We then asked if melatonin synthesis offset accounts for the relationship between rs10830963 and delayed DLMOff. A suggestive association of the risk allele with delayed melatonin synthesis offset (β = 1.05 h, 95% CI −0.17 to −2.28, N = 82, P = 0.097) was observed, and after conditioning on melatonin synthesis offset, the effect of rs10830963 on DLMOff was halved (βconditional = 0.65 h, 95% CI −0.066 to 1.366, P = 0.079, PANOVA < 0.001), suggesting partial mediation. Additional adjustment for season of study had no effect (data not shown).
We tested if chronotype or sleep timing contributes to the association between rs10830963 and DLMOff. We found significant mediation by sleep timing (bedtime 82.3%, P = 0.05; midpoint 84.4%, P = 0.04; wake time 85.9%, P = 0.05; chronotype (MEQ) 47.7%, P = 0.13), although a small portion of the effect is independent of sleep timing.
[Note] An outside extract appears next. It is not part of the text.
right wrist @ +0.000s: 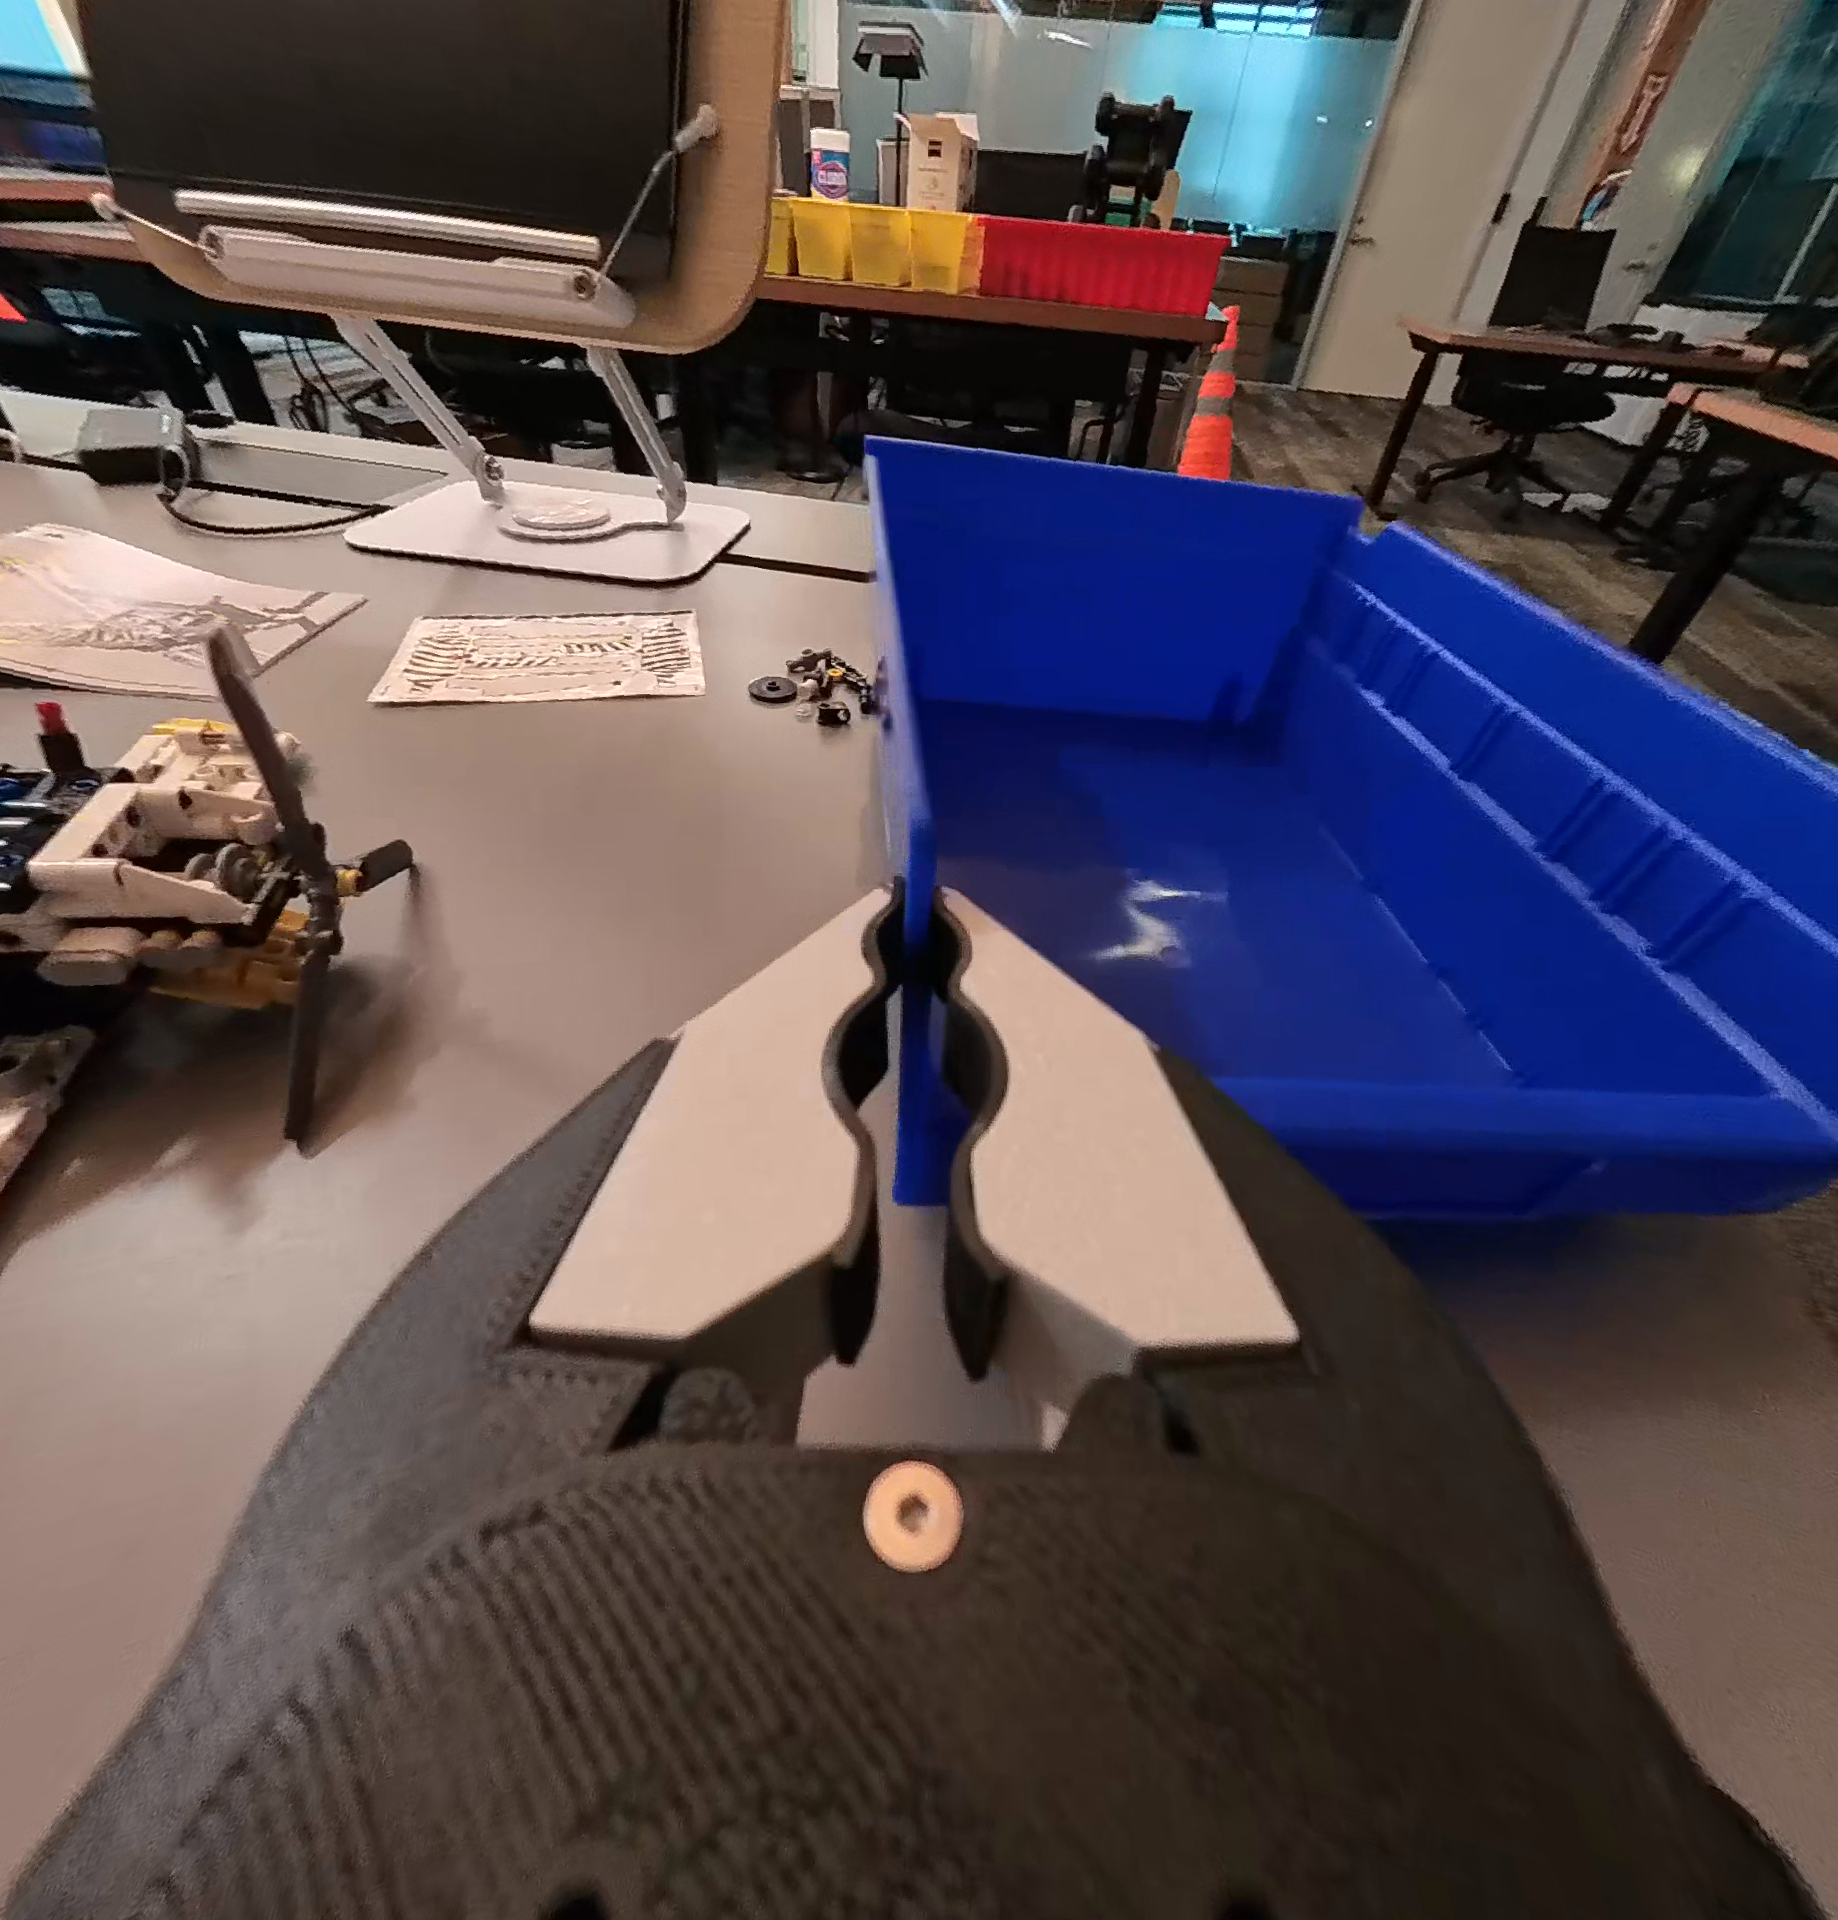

The relationship between rs10830963 and melatonin duration is not mediated by sleep duration (P = 0.24).
Association With Glycemic Traits and Modification of T2D Risk by Sleep Timing in the CARe Study
Descriptive characteristics of the CARe cohort are shown in Table 1. MTNR1B variant rs10830963 was significantly associated with T2D and FBG in the CARe study (T2D: odds ratio [OR] 1.08, 95% CI 1.01–1.16, N = 2,516 participants with diabetes/17,293 participants without diabetes, P = 0.01; FBG: β = 1.52 mmol/L, 95% CI 1.30–1.74, N = 17,252 participants without diabetes, P = 1.41 × 10−41).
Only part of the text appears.